Pictures are to be left out; otherwise, copy exactly the lines from the line containing "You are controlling" through the end of the data.

☆ ☆ ☆

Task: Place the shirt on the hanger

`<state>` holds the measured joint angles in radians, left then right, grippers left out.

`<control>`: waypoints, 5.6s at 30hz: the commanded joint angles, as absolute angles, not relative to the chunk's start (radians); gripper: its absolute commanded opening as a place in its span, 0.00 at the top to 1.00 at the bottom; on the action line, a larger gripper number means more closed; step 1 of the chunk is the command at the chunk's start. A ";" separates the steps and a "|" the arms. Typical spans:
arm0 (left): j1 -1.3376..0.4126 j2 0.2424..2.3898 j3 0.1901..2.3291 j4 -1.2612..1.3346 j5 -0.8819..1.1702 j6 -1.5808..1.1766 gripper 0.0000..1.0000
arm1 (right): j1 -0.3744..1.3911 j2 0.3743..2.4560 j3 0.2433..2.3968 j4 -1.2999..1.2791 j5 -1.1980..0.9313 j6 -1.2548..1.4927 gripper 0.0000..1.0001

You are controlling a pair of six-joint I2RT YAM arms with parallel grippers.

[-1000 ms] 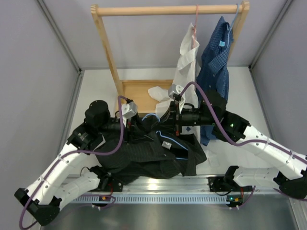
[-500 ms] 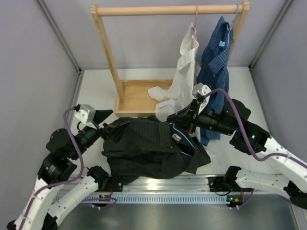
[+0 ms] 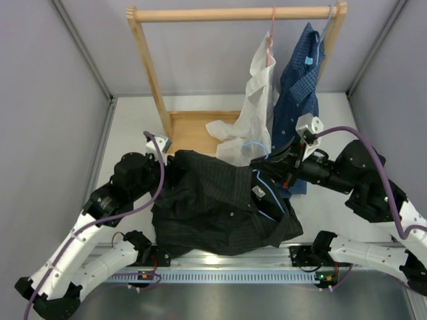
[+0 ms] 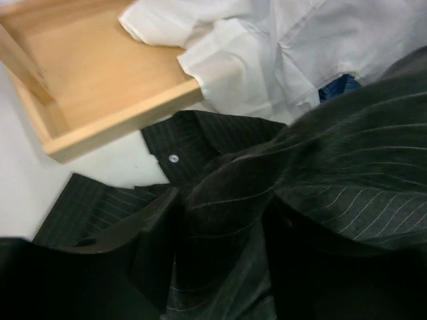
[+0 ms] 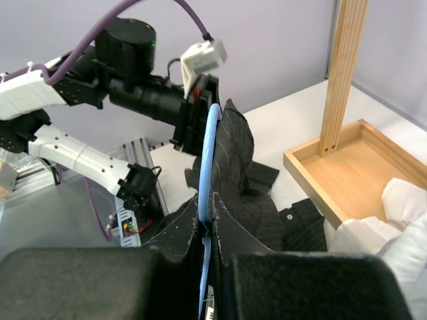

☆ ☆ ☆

- _RESPONSE BOX_
You are controlling a pair of six-joint I2RT YAM arms with parallel grippers.

[-1000 ms] 
[-500 ms] 
[+0 ms] 
[+0 ms] 
[+0 ms] 

The given output is complete.